Novelty and diversity. When repeatedly generating theories for the same query, we found that parametric-only generation quickly saturates into duplicates—the model recycles what it knows without new input. Literature-supported generation maintains a lower duplicate rate, likely because each retrieval surfaces different papers and evidence. When comparing the two approaches head-to-head, we found that after generating 40 theories, 32% of statements were non-duplicates—suggesting the two methods explore meaningfully different parts of the hypothesis space.

Caveats and future directions

It’s important to keep in mind that Theorizer is a research tool, and its outputs are hypotheses—not truth.

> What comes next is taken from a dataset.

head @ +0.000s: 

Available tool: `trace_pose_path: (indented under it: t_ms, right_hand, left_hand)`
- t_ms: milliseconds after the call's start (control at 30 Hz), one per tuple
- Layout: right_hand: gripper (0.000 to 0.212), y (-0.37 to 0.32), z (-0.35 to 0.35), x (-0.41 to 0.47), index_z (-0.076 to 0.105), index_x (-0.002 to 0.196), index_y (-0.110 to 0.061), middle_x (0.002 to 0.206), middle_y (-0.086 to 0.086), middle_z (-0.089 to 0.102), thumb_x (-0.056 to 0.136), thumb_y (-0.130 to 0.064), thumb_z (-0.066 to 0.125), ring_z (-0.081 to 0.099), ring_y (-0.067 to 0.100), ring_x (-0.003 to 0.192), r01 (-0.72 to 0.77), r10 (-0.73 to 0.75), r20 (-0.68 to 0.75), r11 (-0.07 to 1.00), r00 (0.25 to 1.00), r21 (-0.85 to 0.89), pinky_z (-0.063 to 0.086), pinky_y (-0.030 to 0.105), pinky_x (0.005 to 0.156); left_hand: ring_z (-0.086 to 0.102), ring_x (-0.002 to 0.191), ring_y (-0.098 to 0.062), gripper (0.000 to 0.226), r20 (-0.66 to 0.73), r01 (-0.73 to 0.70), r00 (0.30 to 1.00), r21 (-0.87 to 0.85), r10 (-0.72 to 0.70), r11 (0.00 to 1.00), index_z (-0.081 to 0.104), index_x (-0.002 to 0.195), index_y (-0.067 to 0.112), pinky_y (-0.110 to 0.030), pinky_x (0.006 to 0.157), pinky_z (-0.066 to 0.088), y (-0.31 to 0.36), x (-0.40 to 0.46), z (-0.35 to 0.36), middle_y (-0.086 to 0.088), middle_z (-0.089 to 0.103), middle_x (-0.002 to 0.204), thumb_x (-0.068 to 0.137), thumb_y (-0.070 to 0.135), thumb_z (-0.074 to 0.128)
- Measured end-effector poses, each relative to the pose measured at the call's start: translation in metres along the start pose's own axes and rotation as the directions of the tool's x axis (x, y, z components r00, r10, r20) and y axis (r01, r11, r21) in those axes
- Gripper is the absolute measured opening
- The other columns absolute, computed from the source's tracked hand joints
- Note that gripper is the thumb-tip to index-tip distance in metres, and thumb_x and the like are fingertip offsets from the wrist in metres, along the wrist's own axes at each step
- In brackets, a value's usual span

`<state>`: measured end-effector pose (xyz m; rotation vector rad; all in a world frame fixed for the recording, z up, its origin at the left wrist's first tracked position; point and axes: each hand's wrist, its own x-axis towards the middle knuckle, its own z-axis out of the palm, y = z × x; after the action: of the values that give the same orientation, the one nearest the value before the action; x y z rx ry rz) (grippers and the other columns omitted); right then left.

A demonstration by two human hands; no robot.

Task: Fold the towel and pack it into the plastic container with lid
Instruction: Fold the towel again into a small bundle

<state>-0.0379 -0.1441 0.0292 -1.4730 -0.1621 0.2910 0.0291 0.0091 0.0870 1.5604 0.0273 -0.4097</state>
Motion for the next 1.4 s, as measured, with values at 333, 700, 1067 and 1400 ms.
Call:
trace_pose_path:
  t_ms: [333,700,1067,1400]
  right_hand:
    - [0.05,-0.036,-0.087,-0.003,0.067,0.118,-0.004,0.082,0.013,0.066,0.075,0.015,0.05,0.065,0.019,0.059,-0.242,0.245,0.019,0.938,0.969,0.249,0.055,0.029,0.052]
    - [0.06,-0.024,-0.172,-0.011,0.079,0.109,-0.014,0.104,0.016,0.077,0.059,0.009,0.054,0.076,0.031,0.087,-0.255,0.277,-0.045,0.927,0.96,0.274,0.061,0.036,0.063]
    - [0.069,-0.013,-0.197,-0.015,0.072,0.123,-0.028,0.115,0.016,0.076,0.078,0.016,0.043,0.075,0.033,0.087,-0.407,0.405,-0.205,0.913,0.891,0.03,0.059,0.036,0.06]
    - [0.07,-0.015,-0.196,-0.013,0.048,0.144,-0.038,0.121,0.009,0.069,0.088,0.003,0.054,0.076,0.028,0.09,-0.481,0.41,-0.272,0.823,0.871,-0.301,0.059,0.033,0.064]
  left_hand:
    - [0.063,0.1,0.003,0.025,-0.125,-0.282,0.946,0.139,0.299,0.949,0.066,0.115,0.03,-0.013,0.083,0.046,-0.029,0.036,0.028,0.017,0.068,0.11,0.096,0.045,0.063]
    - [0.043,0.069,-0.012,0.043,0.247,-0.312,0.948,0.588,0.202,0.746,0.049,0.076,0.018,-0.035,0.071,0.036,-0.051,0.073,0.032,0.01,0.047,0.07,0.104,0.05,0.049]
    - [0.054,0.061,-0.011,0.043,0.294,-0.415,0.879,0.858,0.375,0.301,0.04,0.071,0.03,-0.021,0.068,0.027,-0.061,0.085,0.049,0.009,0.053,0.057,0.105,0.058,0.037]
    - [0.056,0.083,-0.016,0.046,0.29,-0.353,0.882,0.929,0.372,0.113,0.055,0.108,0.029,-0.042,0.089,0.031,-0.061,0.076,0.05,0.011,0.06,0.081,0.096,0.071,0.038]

Backtesting has limited recall: roughly 51% of accuracy-focused theories have at least one paper that tests their predictions, and this drops sharply in novelty-focused generation. The literature is also biased toward positive results, which can make contradictory evidence harder to surface. Therorizer’s cost and runtime are non-trivial – approximately 15–30 minutes per query, though parallelizable – and coverage depends on open access papers, so the system currently works best in fields like AI/NLP.

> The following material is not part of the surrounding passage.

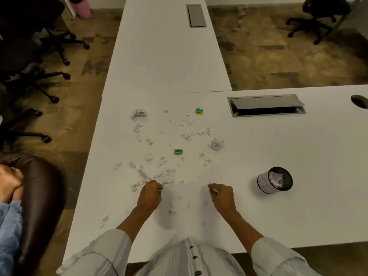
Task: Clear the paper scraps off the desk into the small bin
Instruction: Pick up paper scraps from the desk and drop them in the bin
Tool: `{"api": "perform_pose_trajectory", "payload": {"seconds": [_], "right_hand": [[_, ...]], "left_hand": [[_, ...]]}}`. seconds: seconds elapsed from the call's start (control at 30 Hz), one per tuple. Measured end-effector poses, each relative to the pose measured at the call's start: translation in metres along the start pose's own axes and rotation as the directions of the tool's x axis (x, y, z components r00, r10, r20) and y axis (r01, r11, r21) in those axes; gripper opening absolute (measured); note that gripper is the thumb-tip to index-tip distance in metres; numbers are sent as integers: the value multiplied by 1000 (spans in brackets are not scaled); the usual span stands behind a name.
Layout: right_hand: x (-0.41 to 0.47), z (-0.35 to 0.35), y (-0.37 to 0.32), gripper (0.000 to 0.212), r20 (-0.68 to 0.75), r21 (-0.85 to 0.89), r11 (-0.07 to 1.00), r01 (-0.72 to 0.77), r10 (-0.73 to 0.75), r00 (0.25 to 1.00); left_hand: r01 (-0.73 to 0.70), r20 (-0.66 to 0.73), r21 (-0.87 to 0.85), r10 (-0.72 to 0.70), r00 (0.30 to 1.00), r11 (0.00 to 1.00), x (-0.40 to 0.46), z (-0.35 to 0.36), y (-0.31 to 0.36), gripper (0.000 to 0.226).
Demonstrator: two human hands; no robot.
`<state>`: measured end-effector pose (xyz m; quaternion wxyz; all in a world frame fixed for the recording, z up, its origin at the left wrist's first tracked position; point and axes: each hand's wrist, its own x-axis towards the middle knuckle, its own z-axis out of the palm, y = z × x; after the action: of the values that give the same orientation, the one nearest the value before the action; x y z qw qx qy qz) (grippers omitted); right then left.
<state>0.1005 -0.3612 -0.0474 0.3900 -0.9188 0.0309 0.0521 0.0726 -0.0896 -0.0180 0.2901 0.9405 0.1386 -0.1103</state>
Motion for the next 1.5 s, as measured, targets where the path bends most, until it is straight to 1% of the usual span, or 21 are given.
{"api": "perform_pose_trajectory", "payload": {"seconds": [0.07,0.2,0.33,0.4,0.47,0.53,0.6,0.67,0.77,0.87,1.0,1.07,1.13,1.23,1.33,1.4,1.5], "right_hand": [[-3,-21,3,15,-80,61,998,-11,16,997],[-1,-75,7,12,-227,159,983,-87,122,966],[7,-137,17,12,-381,239,964,-114,201,903],[13,-165,25,13,-433,230,961,-153,241,869],[20,-186,36,13,-427,221,959,-175,256,867],[25,-200,45,18,-352,215,955,-205,271,896],[28,-209,53,22,-298,162,963,-214,254,920],[30,-216,57,25,-312,159,967,-200,241,919],[29,-225,61,25,-360,196,958,-210,269,893],[26,-233,67,22,-402,224,949,-221,296,866],[21,-242,75,19,-445,284,932,-226,336,830],[19,-243,76,17,-455,286,934,-214,329,828],[20,-241,73,16,-463,285,938,-197,314,829],[25,-231,63,16,-439,291,944,-153,274,855],[35,-210,46,16,-380,251,964,-85,178,908],[43,-191,33,18,-319,207,978,-38,104,942],[61,-158,16,24,-172,178,984,10,21,985]], "left_hand": [[-54,15,-41,55,998,998,8,4,30,15],[-171,61,-76,175,983,982,22,17,96,12],[-287,103,-109,298,949,952,27,37,166,14],[-357,104,-153,374,921,921,24,49,202,14],[-402,117,-196,429,896,894,20,60,235,15],[-429,134,-223,463,876,876,17,71,264,16],[-451,144,-240,491,859,859,14,80,287,17],[-461,147,-261,507,849,848,13,87,306,18],[-443,172,-308,507,845,842,15,96,329,22],[-402,275,-335,497,823,852,15,102,344,37],[-331,448,-378,484,752,865,17,104,341,75],[-290,481,-393,464,744,873,20,104,331,80],[-270,480,-400,451,753,876,23,100,316,78],[-288,427,-366,435,793,885,28,91,287,69],[-253,370,-299,356,858,920,37,79,247,60],[-220,325,-259,299,897,940,44,71,218,59],[-168,259,-193,215,942,967,52,55,174,64]]}}
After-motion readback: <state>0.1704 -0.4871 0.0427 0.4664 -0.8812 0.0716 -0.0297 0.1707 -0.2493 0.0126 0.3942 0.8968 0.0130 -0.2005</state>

Errors are also possible—Theorizer can produce partially accurate or misleading theories, so we recommend treating its output as a starting point. That said, we think this direction is promising. Scientific knowledge is growing faster than any one person can synthesize, and theory building remains a largely manual process. If automated systems can help compress the literature into structured, testable theories, they could become a useful tool for making sense of what we collectively know.

What we're releasing

Our full release includes Theorizer code on GitHub, with a user interface, API, and all prompts used in the pipeline. In the experiments reported in our technical report, the generation model was GPT-4.1 for schema generation, theory generation, and theory reflection, while GPT-5 mini was used for large-scale evidence extraction. You don't need to use those exact models to run Theorizer, but they're part of our reference implementation.

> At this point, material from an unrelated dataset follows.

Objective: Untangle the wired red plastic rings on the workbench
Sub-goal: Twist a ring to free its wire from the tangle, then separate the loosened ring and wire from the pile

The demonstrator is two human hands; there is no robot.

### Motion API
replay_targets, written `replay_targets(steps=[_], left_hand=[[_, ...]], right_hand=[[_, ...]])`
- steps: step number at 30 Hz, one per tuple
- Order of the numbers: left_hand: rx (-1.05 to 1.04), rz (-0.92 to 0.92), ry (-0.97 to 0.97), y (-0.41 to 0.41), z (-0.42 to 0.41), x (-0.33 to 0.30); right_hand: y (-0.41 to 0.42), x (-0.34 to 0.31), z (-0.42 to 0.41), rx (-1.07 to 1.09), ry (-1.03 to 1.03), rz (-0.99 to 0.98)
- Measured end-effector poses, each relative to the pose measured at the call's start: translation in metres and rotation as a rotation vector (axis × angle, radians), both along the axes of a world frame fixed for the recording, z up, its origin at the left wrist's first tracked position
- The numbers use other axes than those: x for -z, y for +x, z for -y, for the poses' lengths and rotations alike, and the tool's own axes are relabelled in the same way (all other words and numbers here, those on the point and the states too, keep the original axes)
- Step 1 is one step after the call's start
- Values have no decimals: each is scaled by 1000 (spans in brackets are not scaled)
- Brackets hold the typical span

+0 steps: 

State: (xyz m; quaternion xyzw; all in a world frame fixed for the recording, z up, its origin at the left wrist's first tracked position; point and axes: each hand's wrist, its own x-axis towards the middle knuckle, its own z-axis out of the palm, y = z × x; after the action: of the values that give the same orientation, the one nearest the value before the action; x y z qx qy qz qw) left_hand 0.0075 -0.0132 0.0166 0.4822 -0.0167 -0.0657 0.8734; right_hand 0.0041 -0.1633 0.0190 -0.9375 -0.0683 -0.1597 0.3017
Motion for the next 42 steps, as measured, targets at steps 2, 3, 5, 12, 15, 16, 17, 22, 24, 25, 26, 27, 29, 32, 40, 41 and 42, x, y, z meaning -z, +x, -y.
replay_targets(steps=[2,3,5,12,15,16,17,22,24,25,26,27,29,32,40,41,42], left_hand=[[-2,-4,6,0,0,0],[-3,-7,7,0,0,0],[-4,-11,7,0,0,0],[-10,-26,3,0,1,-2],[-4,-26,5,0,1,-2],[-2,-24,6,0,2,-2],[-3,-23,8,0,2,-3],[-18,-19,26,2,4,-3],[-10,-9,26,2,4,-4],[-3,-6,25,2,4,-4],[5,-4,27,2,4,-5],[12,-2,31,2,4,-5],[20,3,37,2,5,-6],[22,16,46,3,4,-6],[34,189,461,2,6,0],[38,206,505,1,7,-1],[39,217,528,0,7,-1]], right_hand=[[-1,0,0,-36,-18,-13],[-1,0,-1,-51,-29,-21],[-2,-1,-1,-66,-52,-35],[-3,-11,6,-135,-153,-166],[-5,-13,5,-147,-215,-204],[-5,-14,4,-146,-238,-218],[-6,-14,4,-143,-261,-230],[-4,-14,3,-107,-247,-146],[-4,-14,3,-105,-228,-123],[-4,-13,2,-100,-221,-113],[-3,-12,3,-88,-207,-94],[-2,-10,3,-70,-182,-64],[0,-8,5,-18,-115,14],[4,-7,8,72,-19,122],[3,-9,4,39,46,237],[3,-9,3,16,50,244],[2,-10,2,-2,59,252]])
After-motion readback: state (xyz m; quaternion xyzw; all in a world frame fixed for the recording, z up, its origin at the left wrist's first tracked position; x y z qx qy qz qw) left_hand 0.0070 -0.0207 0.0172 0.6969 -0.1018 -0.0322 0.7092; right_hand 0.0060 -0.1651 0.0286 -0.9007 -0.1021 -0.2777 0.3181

We're also releasing a dataset of approximately 3,000 theories spanning a wide cross-section of AI/NLP topics. To produce it, we ran Theorizer at scale using 13,744 source papers to synthesize 2,856 theories from 100 theory queries, with each theory typically containing one or two laws. Those 100 queries were designed to be broad and representative—we randomly sampled 50 papers from recent NLP/AI venues near the model's knowledge cutoff (ACL 2023, EMNLP 2023, AAAI 2023, NeurIPS 2024) then automatically generated two theory queries per paper (one general, one specific).